Vitalik: First of all, I think that one of the answers will just unfortunately have to be there is less need for that particular kind of labour. The effort of trying to push a platform out, trying really hard to market and monopolize the industry and so forth, there’s just going to be less need for entrepreneurs in this particular space. Just because all these decentralized blockchain technologies just make it so much easier to build platforms. On the one hand, the profit opportunities are going to be lower [00:39:30] but, on the other hand, it’s also going to be much easier. It’s this interesting dichotomy in that it reduces both at the same time. The best analogy might even be to something like the internet, where it, to some degree, just let a lot of people enjoy themselves without spending that much money at all.
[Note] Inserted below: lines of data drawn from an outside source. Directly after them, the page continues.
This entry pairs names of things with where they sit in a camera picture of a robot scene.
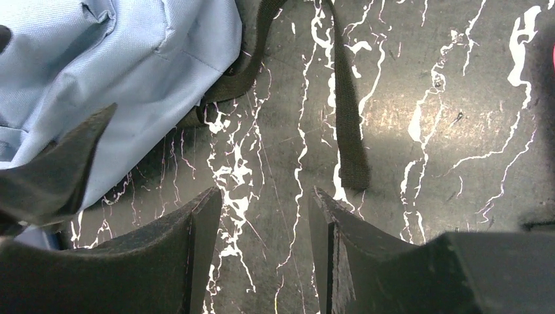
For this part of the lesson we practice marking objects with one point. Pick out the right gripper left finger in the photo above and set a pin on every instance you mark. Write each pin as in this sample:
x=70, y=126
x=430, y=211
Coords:
x=161, y=267

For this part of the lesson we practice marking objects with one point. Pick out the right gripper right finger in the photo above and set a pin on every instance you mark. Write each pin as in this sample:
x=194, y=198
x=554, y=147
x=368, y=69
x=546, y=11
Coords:
x=362, y=269

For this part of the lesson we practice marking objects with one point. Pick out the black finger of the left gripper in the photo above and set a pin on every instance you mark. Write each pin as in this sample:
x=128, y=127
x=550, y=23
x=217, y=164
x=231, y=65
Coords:
x=49, y=190

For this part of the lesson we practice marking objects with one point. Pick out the blue student backpack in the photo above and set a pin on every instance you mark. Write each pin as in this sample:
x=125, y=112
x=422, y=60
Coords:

It probably ended up killing a whole bunch of business opportunities. On the other hand, it helps people save a lot of money. Particularly, it massively reduces barriers to entry for people to create [00:40:00] new kinds of businesses. In terms of the kinds of businesses that will continue to exist, in the 20th century the paradigm was, “How do I provide a whole bunch of things for a really large mass of people?” What I would describe as a transition phase. It seems as though it’s switching to, “How do I provide a platform for a whole bunch of people to help each other?” To some degree, it is that but, to some degree, it is still centralized. Platforms like Uber, they’re still providing [00:40:30] the interface, they’re still providing particularly reputation systems and so forth.
I think the future opportunities are going to have to do pretty much entirely with various different kinds of data aggregation. The thing is that all of these intermediaries that we have right now are basically informational to some degree. There might even be opportunities to earn a profit by somehow just being an entity that provides a whole bunch of data for specific people that they need. I also think [00:41:00] that the move to this digital realm, it doesn’t even have to do specifically with decentralization itself. It’s been happening for 20 years. It’s also creating all of these different concepts of virtual property. People sometimes think that Bitcoin is the first really peer digital asset. That’s not really true. The first peer digital asset is Domain Names. It’s a completely emergent form of digital property that just somehow emerged out of nowhere.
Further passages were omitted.